Exercise goal
From the records below, copy each line that has the word "white" in it.

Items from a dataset
+--
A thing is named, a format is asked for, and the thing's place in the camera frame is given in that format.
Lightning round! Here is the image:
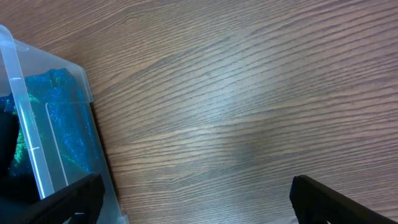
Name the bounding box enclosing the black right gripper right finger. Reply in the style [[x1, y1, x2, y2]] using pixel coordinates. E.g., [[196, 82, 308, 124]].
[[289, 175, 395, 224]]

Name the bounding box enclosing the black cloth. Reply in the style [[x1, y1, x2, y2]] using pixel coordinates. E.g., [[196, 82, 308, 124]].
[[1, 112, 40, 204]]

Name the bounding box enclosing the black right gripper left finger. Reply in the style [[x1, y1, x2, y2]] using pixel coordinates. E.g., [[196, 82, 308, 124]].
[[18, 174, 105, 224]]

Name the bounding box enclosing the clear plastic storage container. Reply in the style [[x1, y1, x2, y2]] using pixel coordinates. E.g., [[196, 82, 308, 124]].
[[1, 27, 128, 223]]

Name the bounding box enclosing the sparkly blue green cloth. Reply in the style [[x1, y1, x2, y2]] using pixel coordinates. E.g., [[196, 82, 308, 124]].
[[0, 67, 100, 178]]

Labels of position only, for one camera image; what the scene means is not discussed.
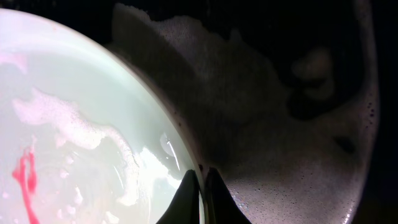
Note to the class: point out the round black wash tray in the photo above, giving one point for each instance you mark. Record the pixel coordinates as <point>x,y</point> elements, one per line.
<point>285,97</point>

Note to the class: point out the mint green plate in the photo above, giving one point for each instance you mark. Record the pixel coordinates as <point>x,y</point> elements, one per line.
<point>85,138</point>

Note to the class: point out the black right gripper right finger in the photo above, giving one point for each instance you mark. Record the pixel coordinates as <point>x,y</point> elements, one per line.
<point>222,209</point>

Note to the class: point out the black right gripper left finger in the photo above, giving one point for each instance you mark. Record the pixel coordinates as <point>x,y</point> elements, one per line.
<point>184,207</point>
+--
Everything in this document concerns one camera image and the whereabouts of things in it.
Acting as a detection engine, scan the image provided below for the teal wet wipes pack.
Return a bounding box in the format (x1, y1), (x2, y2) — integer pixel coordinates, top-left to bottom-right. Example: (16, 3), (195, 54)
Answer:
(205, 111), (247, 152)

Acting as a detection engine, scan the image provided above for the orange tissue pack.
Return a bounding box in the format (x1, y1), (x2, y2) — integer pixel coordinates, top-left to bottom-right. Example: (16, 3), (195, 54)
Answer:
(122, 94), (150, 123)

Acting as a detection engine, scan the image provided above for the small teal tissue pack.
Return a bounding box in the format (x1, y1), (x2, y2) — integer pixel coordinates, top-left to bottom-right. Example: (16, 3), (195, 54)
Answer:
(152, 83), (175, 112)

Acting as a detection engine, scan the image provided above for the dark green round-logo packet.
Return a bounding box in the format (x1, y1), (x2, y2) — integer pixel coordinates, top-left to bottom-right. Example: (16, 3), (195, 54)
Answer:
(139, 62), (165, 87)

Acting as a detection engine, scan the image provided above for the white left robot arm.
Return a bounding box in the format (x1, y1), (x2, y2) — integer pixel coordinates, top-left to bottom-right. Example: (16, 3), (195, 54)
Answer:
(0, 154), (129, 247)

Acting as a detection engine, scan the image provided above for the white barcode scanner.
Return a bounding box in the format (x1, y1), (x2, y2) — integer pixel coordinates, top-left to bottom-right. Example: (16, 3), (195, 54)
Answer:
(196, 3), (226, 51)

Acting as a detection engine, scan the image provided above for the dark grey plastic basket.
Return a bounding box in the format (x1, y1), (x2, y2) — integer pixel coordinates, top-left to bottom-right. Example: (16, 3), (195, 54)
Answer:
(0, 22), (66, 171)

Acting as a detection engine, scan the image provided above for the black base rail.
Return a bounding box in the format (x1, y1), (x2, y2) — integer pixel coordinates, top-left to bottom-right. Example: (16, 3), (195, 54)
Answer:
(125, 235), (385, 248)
+--
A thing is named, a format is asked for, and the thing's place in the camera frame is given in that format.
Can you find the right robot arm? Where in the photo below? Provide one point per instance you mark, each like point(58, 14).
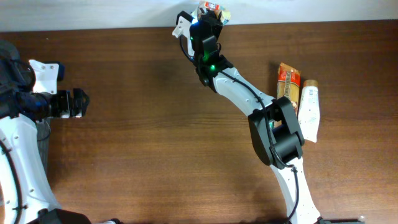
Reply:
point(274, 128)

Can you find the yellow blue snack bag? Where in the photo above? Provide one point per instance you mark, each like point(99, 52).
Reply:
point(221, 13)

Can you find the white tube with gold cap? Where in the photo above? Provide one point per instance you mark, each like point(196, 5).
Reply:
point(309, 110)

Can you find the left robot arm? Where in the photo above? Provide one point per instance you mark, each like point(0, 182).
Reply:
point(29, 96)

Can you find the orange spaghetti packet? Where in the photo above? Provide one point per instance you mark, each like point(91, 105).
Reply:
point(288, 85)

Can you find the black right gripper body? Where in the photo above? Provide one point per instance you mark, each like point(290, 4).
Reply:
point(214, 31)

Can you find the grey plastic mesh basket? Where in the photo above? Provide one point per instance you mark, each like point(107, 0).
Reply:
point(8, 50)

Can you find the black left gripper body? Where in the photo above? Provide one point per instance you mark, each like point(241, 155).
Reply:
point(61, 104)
+--
Result of this exercise
Acting as a detection engine, scan the image provided above for the white left robot arm.
Acting as a detection engine, scan the image provided above for the white barcode scanner.
Can you find the white tube with gold cap? Where in the photo above? Provide one point per instance you mark, each like point(196, 5).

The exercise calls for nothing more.